■ What is being asked: Set down, character for character, everything in the records below from the line holding "Spot the long" down to the line holding "Spot the brown cardboard", and no other line.

* * * * *

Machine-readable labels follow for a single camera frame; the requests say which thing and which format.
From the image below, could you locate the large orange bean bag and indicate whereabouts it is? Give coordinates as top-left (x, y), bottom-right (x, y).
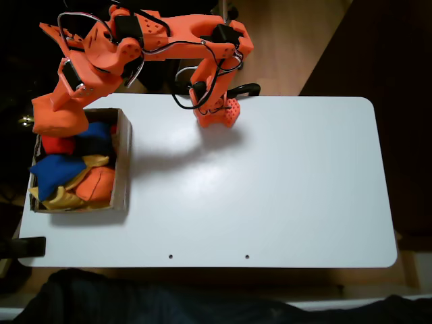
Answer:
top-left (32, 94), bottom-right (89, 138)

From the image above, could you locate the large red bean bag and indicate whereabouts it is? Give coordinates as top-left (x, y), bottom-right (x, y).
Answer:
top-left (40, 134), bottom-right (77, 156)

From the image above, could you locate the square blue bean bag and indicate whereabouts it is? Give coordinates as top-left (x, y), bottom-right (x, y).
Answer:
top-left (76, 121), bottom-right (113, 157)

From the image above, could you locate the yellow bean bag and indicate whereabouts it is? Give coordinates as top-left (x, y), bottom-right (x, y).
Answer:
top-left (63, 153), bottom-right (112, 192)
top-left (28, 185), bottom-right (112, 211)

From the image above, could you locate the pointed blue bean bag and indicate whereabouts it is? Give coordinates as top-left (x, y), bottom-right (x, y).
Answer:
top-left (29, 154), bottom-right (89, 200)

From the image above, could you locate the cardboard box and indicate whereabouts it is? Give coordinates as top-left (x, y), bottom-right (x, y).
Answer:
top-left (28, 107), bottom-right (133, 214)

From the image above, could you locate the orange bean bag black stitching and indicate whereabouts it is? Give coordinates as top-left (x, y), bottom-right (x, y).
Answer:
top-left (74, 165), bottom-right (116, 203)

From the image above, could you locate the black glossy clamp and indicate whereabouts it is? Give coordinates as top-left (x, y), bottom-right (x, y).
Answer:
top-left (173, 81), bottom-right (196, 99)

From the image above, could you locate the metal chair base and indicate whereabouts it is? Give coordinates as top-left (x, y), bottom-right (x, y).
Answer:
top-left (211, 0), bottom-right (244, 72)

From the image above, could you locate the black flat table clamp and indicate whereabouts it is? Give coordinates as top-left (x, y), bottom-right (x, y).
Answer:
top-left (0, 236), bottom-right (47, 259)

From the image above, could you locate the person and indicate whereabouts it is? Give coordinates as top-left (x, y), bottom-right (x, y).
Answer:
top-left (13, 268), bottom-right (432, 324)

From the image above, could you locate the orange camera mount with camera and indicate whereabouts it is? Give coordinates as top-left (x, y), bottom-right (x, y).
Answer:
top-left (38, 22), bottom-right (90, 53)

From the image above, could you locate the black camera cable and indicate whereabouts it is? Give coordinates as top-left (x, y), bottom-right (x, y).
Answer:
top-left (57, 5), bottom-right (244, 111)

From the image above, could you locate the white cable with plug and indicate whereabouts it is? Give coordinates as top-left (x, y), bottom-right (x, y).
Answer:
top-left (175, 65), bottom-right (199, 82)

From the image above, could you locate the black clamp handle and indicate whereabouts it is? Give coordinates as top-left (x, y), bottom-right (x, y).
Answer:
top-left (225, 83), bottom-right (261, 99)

* * * * *

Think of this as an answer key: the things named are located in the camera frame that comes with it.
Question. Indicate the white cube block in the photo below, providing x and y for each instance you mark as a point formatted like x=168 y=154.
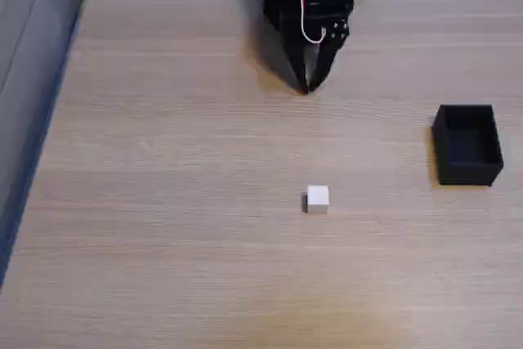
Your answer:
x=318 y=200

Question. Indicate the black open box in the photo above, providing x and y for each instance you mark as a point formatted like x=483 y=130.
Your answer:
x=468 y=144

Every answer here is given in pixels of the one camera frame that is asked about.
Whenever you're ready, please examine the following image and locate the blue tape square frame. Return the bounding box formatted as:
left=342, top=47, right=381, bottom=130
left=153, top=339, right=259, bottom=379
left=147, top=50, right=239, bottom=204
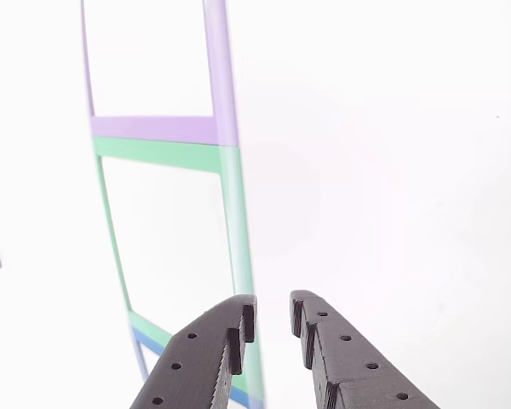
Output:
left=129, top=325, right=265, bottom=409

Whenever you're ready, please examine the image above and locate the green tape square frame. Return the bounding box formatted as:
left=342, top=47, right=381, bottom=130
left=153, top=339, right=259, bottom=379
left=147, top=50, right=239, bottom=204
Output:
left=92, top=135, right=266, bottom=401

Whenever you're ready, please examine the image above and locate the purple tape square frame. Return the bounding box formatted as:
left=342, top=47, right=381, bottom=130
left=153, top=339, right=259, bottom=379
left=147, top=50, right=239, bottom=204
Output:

* * * * *

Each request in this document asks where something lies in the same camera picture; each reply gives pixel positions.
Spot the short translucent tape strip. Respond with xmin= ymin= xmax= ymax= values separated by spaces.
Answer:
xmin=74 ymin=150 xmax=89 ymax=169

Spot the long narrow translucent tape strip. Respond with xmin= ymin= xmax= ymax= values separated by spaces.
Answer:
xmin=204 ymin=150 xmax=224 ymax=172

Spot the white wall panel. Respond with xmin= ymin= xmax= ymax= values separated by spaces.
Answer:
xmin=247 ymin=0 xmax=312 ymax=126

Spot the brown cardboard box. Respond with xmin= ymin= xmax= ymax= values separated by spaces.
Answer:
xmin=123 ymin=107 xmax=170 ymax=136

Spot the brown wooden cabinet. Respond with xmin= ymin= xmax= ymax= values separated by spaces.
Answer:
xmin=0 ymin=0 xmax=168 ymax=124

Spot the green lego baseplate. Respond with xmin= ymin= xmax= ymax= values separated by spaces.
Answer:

* * * * *

■ Final answer:
Spot the long narrow translucent tape strip. Respond with xmin= ymin= xmax= ymax= values separated by spaces.
Answer:
xmin=204 ymin=150 xmax=224 ymax=172

Spot the white wall panel. Respond with xmin= ymin= xmax= ymax= values separated by spaces.
Answer:
xmin=247 ymin=0 xmax=312 ymax=126

Spot the brown cardboard box. Respond with xmin= ymin= xmax= ymax= values separated by spaces.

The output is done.